--- How to complete this task ---
Without any pictures, print exactly the lines that run from the start of the data through the line containing "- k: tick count".

--- Recorded data ---
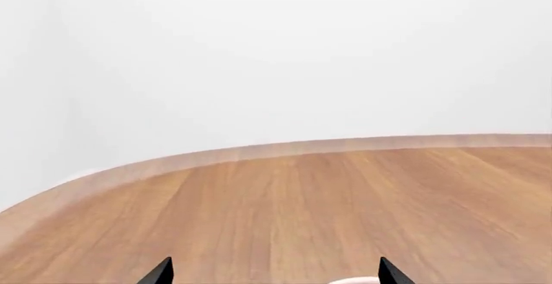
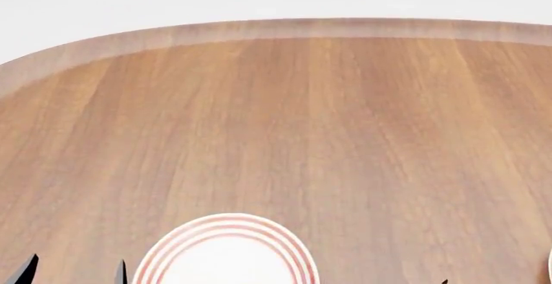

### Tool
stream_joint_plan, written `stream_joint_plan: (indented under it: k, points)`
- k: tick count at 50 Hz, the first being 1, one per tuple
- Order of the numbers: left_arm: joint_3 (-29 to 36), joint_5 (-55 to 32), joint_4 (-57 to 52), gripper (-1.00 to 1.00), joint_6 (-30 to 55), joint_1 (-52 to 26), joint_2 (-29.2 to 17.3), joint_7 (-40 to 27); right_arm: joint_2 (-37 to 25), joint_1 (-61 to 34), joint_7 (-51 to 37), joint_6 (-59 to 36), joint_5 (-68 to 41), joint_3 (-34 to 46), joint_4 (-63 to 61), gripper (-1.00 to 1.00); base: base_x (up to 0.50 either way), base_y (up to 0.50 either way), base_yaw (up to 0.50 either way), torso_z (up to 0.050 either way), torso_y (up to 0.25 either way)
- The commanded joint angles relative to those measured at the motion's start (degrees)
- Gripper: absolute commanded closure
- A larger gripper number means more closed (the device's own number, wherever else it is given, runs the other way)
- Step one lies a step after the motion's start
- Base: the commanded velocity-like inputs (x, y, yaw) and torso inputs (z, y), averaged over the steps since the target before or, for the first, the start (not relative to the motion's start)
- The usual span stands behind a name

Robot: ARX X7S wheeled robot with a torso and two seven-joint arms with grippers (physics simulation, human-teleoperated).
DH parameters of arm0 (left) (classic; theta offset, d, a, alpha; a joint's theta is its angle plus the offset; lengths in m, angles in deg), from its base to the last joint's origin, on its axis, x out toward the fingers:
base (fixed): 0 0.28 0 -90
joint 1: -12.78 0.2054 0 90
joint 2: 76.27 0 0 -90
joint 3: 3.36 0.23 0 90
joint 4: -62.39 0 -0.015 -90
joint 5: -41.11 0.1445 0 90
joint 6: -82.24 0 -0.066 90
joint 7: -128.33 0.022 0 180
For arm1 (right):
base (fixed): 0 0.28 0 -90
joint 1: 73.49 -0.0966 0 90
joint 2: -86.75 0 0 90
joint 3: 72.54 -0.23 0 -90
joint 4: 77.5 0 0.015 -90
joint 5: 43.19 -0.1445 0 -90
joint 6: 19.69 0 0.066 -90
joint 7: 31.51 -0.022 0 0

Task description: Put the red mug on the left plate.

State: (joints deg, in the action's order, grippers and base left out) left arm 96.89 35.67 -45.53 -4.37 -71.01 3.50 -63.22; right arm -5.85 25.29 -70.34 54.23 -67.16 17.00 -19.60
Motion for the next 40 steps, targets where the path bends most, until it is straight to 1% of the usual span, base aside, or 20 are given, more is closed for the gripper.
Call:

--- Task result ---
### Tool
stream_joint_plan, written `stream_joint_plan: (indented under it: k, points)`
- k: tick count at 50 Hz, the first being 1, one per tuple

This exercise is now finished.